Na verdade, embora não tenham tido uma “infância” literária, os zumbis figuraram inicialmente em meios jornalísticos e até científicos. Quando viajantes americanos começaram a visitar o Haiti nos anos seguintes à ocupação militar, as criaturas apareceram em The Magic Island (“A Ilha Mágica”), livro-reportagem sensacionalista do jornalista William Buehler Seabrook publicado em 1929, e Tell My Horse (“Diga ao Meu Cavalo”), sofisticado ensaio da antropóloga negra Zora Neale Hurston que saiu em 1938. O objetivo desses livros, ao menos em princípio, era simplesmente descrever as crenças e os costumes daqueles misteriosos haitianos.
Os anos 1930, no entanto, também foram a primeira Era de Ouro do horror cinematográfico, conta Kyle Bishop em seu livro American Zombie Gothic (“Zumbi Gótico Americano”). Os diretores estavam sempre em busca de um novo monstro para estrelar suas fitas (como se dizia na época e o Zé do Caixão ainda diz), e foi então que os zumbis, em sua encarnação haitiana, entraram nessa lista. A questão, porém, é que a sociedade americana dessa época era profundamente racista e funcionava na base da segregação racial institucionalizada em grande parte de seus Estados. Trocando em miúdos: era muito difícil que negros conseguissem entrar nos mesmos restaurantes, nas mesmas escolas e até nos mesmos ônibus que os brancos, independentemente de seu nível financeiro ou de educação.
Durante a Guerra Civil dos EUA, conflito entre o norte e o sul do país cujo pomo da discórdia foi justamente a continuidade da escravidão, os adversários do presidente republicano Abraham Lincoln, o líder do norte, diziam que seu objetivo sórdido ao defender os escravos era “misturar as raças”. “Diziam que ele ia organizar ‘bailes da miscigenação’, no qual negros fariam sexo com brancas”, diz o historiador David Blight, da Universidade Yale (EUA).

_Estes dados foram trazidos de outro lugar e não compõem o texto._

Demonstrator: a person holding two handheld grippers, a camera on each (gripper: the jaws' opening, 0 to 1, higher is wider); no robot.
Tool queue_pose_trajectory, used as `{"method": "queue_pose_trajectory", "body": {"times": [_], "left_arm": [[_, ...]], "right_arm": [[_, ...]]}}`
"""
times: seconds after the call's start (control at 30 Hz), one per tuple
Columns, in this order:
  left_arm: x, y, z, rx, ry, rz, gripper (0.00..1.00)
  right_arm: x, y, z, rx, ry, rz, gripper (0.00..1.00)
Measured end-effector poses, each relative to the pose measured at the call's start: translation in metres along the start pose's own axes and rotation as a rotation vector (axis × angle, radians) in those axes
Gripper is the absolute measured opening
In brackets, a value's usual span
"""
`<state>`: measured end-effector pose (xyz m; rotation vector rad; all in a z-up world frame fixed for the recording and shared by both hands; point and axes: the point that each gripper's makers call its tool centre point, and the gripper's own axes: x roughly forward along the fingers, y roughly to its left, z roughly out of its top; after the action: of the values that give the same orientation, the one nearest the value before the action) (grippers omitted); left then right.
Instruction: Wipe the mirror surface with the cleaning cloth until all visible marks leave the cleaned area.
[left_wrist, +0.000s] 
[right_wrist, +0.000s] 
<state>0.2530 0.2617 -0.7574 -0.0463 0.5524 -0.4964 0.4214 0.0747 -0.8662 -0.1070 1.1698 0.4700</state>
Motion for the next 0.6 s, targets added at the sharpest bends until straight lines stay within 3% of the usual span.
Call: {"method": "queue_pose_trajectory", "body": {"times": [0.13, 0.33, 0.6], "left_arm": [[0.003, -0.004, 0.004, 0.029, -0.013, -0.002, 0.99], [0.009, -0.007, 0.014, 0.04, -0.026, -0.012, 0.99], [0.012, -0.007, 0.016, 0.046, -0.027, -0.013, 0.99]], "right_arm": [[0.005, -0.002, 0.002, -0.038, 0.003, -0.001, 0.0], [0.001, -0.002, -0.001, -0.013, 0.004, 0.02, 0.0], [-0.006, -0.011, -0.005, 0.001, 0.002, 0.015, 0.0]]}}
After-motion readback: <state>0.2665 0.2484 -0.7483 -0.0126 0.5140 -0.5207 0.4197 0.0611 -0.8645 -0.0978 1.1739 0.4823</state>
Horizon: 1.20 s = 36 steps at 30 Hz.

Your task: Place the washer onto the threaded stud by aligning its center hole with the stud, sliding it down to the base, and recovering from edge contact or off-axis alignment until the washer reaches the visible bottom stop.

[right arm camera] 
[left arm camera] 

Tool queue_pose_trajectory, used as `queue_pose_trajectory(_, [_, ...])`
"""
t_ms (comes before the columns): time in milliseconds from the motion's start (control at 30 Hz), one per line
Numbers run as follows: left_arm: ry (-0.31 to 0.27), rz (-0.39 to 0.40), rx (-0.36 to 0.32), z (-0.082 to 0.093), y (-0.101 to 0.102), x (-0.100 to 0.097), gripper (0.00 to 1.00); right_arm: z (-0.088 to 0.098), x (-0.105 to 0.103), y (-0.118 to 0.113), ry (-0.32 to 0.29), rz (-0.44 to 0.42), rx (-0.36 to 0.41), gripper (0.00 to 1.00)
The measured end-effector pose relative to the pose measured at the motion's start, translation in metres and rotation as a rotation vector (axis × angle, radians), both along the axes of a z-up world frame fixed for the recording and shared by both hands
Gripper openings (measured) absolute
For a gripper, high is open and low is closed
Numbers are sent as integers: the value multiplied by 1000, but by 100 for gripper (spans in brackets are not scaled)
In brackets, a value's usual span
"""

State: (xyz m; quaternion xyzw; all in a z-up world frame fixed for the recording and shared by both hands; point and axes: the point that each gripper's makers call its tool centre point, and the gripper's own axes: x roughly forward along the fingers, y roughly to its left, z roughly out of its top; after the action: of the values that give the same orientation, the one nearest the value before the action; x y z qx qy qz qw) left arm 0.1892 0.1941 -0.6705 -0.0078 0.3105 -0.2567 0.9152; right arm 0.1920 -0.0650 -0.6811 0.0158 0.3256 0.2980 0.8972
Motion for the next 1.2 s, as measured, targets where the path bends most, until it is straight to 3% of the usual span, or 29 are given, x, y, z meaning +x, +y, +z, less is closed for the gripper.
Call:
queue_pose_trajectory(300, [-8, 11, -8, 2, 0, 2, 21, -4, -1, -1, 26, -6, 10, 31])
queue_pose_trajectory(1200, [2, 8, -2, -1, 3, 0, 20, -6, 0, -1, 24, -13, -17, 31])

Previsivelmente, o primeiro filme de zumbis dessa história dramatiza justamente esse temor irracional dos brancos americanos. Não é à toa, portanto, que o filme, lançado em 1932, tenha recebido o título de Zumbi Branca. Isso porque, na trama que tem como vilão o húngaro-americano Béla Lugosi (eternizado no papel de Drácula), tudo gira em torno da tentativa de transformar uma bela americana, prestes a se casar, numa morta-viva sexualmente escravizada por um feiticeiro haitiano. (O noivo da moça se alia a um missionário protestante para tentar salvá-la, uma alegoria nada sutil do combate do cristianismo contra as “trevas” da crença vodu.)
Fonte: Yahoo!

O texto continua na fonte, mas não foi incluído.